Jejak Cinta di Antara Dua Kota

Matahari baru saja terbenam ketika aku menerima panggilan telepon dari seorang wanita tua. Suaranya pelan dan bergetar, terdengar seperti beban yang telah dipikulnya terlalu lama. Namanya Ibu Ningsih, seorang wanita yang telah menghabiskan puluhan tahun hidupnya di kota ini, jauh dari kampung halaman di mana suaminya dimakamkan. “Nak, aku ingin memindahkan makam suamiku ke sini,” katanya dengan suara yang dipenuhi harapan dan kesedihan, Jejak Cinta di Antara Dua Kota.

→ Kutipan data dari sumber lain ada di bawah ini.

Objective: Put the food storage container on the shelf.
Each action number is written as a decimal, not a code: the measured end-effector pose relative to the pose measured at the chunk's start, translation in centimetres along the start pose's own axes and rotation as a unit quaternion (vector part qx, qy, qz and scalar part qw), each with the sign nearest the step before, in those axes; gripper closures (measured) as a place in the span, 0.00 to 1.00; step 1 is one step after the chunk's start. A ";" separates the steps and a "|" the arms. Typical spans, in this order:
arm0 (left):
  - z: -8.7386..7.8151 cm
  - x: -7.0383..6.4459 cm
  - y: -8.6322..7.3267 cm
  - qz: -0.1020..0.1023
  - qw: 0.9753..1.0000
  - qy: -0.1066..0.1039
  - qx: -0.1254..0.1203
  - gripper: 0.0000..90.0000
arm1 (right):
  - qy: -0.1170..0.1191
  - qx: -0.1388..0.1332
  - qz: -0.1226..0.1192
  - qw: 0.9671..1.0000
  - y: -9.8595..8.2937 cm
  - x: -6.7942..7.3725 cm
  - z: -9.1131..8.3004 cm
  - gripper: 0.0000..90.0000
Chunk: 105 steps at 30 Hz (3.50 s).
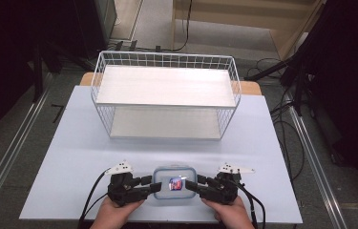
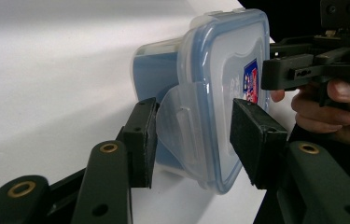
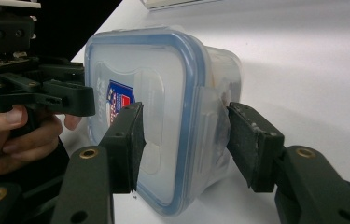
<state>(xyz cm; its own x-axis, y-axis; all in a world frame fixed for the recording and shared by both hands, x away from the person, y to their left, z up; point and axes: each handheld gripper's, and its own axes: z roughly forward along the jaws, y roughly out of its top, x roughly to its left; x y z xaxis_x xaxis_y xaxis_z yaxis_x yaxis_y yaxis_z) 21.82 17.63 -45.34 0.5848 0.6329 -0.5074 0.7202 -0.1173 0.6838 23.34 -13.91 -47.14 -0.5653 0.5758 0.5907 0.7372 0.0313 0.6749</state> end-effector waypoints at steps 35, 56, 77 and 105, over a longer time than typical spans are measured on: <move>-1.1 -2.8 0.2 0.118 0.988 0.056 -0.079 0.57 | -0.027 -0.071 -0.112 0.991 0.3 2.4 -1.3 0.54; -1.7 -3.5 0.7 0.143 0.982 0.061 -0.106 0.57 | -0.033 -0.103 -0.143 0.984 0.7 3.3 -1.9 0.54; -2.6 -3.8 4.8 0.163 0.974 0.066 -0.144 0.56 | -0.042 -0.143 -0.155 0.977 4.3 4.2 -2.3 0.53; -3.5 -4.7 10.6 0.191 0.961 0.070 -0.186 0.55 | -0.054 -0.185 -0.186 0.963 10.0 5.5 -3.6 0.53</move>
<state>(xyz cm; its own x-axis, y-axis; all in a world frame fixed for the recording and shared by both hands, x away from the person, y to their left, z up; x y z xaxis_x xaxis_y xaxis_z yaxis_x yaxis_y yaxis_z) 25.41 16.06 -33.84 0.7052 0.6981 -0.1239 0.2645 -0.0969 0.9595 26.26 -13.43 -35.58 -0.7083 0.6636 0.2405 0.2971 -0.0287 0.9544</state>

Ibu Ningsih bercerita tentang suaminya, Pak Rahmat, yang meninggal sepuluh tahun lalu. Mereka berasal dari desa kecil yang terpencil, tetapi setelah kematian suaminya, Ibu Ningsih pindah ke kota untuk tinggal bersama anak-anaknya. Setiap tahun, ia selalu pulang ke desa untuk menziarahi makam Pak Rahmat, tetapi kini usianya semakin tua, dan perjalanan itu menjadi terlalu berat baginya. “Aku ingin dia dekat, agar aku bisa selalu mengunjunginya tanpa harus menunggu waktu,” katanya, hampir berbisik.

Perjalanan Cinta

Kami segera mengatur segala sesuatunya, memastikan bahwa jasa proses pemindahan makam berjalan lancar. Ini bukan sekadar pekerjaan biasa; ada nilai emosional yang mendalam dalam setiap langkah yang kami ambil. Aku bisa merasakan cinta yang begitu besar antara Ibu Ningsih dan almarhum suaminya. Cinta itu tidak berkurang meskipun kematian telah memisahkan mereka.

Hari pemindahan makam tiba. Ibu Ningsih mengenakan pakaian sederhana, tetapi rapi, seolah ingin menunjukkan rasa hormat terakhirnya kepada suaminya. Aku mendampinginya selama proses pemindahan. Kami menyaksikan tanah yang telah lama menyimpan jasad Pak Rahmat perlahan-lahan diambil kembali, memindahkan setiap gumpalan dengan hati-hati. Ibu Ningsih hanya diam, tetapi aku tahu hatinya berbicara banyak saat itu.

Ketika akhirnya kami tiba di kota, di pemakaman yang lebih dekat dengan rumah Ibu Ningsih, suasana terasa lebih ringan, namun penuh dengan makna. Kami menyiapkan upacara sederhana, namun penuh penghormatan, persis seperti yang diinginkan Ibu Ningsih. Ia berdiri di dekat makam baru suaminya, mengelus batu nisannya yang baru dengan tangan yang gemetar.

“Aku tahu, Pak, ini bukan kampung halaman kita, tapi di sinilah rumahku sekarang. Aku ingin kau selalu dekat, agar aku bisa bercerita tentang hari-hariku, seperti dulu,” katanya, seolah-olah berbicara langsung kepada suaminya.

Jejak Cinta di Antara Dua Kota yang Dekat di Hati

Layanan kami tidak hanya berakhir pada proses pemindahan makam. Kami juga berusaha memberikan kenyamanan emosional kepada Ibu Ningsih. Sebuah sesi kecil diadakan di mana Ibu Ningsih bisa berbagi kenangannya tentang Pak Rahmat. Ia menceritakan betapa setianya suaminya, betapa besar cinta yang mereka miliki, dan bagaimana hidupnya terasa kosong sejak kepergiannya.

Aku teringat kembali kata-katanya di awal, “Aku ingin dia dekat, agar aku bisa selalu mengunjunginya tanpa harus menunggu waktu.” Kini, suaminya telah berada dekat, tak lagi perlu menunggu waktu yang panjang untuk mengunjunginya. Setiap hari adalah kesempatan untuk mengenang, berbicara, dan merasakan kehadirannya di sana.

Setelah semua selesai, Ibu Ningsih tersenyum padaku, senyum yang dipenuhi rasa syukur dan kelegaan. “Terima kasih, Nak. Kau sudah membawanya pulang.”

Aku mengangguk pelan. Dalam hatiku, aku tahu bahwa cinta sejati memang tak pernah mati, bahkan saat seseorang yang dicintai telah tiada. Dan di antara dua kota yang kini menghubungkan mereka kembali, jejak cinta itu akan selalu ada, abadi dalam kenangan yang tak terhapuskan.